» ASSIGNMENT: Copy each line of the listing that includes "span".
***** PROVIDED DATA *****
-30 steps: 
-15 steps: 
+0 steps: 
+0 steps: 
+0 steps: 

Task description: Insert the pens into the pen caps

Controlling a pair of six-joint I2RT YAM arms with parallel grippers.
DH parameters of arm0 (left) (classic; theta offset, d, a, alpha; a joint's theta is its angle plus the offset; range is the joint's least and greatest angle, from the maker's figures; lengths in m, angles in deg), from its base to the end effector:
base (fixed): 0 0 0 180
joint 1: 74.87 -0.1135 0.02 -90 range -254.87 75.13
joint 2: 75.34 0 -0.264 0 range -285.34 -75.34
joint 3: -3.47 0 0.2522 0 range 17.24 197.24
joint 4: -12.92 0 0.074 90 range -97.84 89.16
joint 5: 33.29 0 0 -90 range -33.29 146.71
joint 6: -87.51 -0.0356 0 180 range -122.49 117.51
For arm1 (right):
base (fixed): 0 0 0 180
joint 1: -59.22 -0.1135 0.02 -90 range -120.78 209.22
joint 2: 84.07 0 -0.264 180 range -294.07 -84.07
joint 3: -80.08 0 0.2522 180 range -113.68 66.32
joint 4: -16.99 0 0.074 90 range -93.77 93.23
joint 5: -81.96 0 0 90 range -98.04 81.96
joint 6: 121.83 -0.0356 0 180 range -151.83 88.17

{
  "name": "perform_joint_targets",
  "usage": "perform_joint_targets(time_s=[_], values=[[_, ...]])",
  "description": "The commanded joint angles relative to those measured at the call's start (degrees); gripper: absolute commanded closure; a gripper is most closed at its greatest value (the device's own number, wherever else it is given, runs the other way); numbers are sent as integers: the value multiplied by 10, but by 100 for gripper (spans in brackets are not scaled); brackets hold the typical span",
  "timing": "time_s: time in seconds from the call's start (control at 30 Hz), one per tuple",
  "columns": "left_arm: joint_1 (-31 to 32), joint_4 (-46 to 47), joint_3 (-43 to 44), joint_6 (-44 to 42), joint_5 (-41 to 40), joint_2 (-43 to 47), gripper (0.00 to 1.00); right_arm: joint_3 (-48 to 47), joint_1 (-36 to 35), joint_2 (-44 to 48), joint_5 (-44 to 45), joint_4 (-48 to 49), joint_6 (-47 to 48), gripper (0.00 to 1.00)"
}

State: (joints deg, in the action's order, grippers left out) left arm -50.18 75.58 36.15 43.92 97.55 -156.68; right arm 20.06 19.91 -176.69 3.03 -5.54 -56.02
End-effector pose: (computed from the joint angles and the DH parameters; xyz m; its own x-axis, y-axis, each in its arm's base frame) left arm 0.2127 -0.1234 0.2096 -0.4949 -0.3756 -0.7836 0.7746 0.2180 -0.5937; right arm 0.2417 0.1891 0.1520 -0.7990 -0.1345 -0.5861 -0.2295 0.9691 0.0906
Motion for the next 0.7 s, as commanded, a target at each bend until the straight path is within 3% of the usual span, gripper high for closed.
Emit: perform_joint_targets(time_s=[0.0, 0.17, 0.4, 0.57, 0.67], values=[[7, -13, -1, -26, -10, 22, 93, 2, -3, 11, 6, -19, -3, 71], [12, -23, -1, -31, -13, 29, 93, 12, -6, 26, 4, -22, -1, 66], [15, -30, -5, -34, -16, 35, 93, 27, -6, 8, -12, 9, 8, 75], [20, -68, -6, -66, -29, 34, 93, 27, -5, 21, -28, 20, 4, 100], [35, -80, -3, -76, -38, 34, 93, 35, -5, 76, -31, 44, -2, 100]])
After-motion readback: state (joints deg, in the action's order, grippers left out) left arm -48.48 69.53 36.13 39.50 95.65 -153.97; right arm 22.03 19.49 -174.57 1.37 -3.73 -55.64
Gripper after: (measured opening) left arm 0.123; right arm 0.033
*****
» WRITTEN ANSWER:
  "description": "The commanded joint angles relative to those measured at the call's start (degrees); gripper: absolute commanded closure; a gripper is most closed at its greatest value (the device's own number, wherever else it is given, runs the other way); numbers are sent as integers: the value multiplied by 10, but by 100 for gripper (spans in brackets are not scaled); brackets hold the typical span",
Motion for the next 0.7 s, as commanded, a target at each bend until the straight path is within 3% of the usual span, gripper high for closed.

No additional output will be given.